__ABOUT THIS EXERCISE__
Below are lines of data; give the number of them that contain "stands", and only that.

[RECORDS FOR THIS EXERCISE]

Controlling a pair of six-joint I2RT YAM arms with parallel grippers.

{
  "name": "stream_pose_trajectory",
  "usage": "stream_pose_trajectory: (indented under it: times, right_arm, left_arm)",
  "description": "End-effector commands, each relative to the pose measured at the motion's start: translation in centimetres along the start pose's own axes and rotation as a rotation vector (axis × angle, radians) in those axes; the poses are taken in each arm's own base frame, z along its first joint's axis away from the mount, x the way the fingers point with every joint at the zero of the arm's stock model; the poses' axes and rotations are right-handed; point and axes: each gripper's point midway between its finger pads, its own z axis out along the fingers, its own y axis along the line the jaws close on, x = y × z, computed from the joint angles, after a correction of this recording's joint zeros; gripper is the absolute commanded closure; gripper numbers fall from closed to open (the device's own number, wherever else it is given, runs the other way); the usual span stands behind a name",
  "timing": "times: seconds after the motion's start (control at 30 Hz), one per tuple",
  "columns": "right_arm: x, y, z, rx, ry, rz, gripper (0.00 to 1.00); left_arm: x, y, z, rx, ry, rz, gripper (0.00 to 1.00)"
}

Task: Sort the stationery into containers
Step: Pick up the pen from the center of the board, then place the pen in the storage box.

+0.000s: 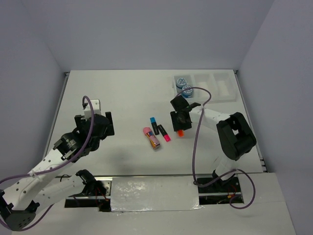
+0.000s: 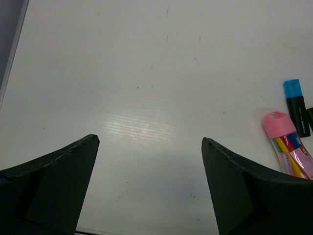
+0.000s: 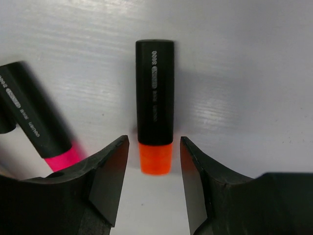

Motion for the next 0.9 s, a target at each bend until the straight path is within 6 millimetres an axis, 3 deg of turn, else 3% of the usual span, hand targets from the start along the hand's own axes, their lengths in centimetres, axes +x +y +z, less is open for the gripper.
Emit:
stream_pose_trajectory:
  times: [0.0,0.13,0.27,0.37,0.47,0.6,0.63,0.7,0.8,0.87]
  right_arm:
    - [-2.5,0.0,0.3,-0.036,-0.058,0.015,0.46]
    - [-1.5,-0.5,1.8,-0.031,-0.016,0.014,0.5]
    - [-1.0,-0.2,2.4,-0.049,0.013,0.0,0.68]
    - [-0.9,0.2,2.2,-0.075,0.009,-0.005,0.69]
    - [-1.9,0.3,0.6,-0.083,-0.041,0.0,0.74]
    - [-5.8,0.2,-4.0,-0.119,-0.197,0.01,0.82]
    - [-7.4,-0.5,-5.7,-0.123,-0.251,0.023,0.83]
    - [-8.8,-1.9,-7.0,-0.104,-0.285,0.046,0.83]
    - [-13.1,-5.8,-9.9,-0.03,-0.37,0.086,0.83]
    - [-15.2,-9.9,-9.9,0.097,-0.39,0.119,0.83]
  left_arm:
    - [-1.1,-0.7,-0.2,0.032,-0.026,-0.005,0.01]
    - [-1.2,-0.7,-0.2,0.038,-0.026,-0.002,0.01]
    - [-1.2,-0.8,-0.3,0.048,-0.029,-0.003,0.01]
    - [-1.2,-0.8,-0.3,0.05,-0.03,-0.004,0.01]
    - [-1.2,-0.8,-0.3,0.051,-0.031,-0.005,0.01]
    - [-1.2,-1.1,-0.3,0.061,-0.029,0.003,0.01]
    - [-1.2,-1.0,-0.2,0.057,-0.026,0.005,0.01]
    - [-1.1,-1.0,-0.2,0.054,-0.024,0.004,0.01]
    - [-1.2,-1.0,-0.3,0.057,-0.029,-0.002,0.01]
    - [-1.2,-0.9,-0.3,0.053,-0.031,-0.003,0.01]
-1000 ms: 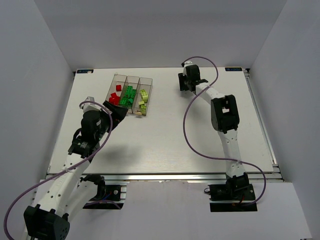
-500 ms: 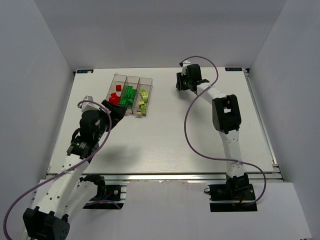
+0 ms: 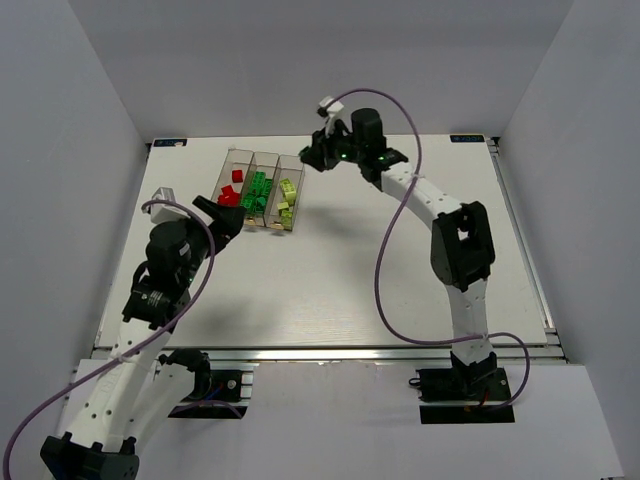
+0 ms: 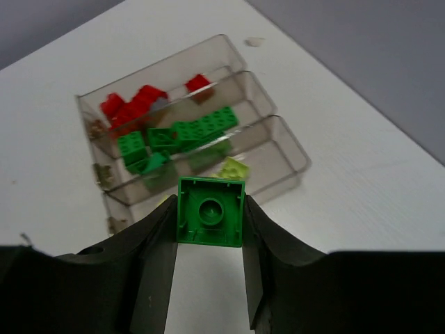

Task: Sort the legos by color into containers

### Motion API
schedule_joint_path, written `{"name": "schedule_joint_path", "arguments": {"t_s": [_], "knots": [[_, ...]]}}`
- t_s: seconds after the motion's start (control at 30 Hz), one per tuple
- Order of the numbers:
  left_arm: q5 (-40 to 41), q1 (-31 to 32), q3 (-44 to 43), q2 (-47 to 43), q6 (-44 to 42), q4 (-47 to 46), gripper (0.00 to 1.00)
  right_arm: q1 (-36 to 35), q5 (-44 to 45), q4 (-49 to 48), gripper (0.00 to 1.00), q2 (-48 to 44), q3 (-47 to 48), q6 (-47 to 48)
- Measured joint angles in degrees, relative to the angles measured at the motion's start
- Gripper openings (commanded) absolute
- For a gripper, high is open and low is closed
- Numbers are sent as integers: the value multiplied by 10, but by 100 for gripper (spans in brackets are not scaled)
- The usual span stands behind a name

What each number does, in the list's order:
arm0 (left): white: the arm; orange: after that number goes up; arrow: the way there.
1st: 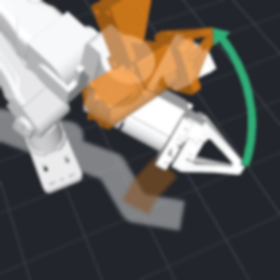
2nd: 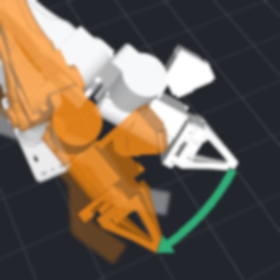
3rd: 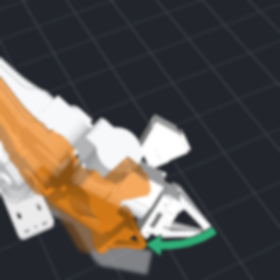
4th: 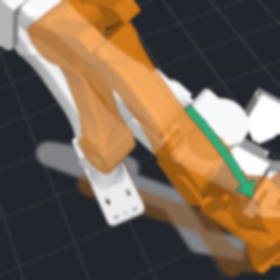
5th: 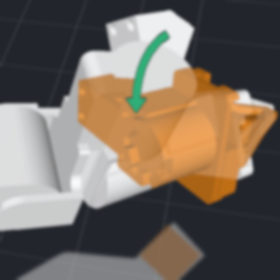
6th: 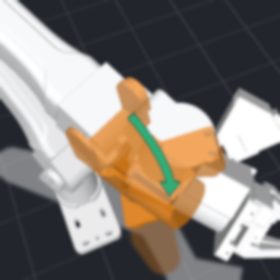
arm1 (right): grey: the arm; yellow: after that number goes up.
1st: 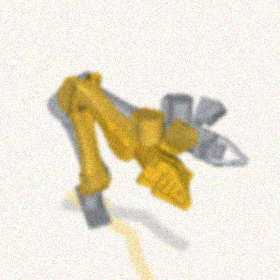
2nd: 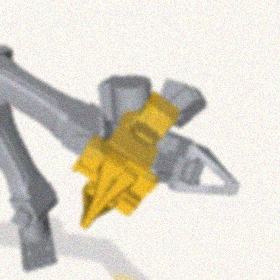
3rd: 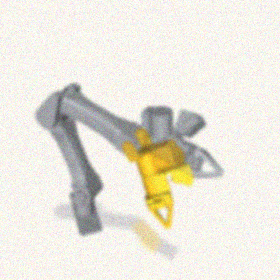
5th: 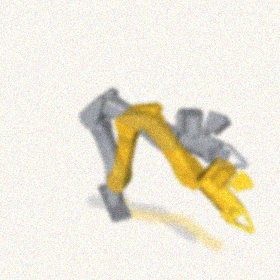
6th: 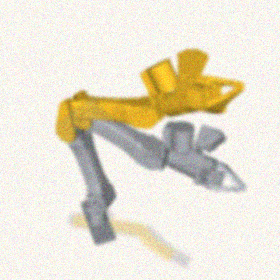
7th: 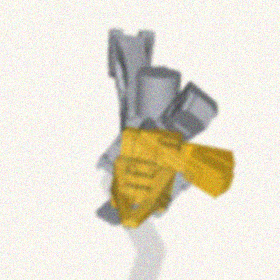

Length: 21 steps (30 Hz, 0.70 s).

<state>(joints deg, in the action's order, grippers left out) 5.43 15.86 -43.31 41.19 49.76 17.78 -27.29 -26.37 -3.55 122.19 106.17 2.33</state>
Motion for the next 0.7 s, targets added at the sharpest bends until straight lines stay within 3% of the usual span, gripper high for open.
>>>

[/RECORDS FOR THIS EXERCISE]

__RESULT FOR THIS EXERCISE__
2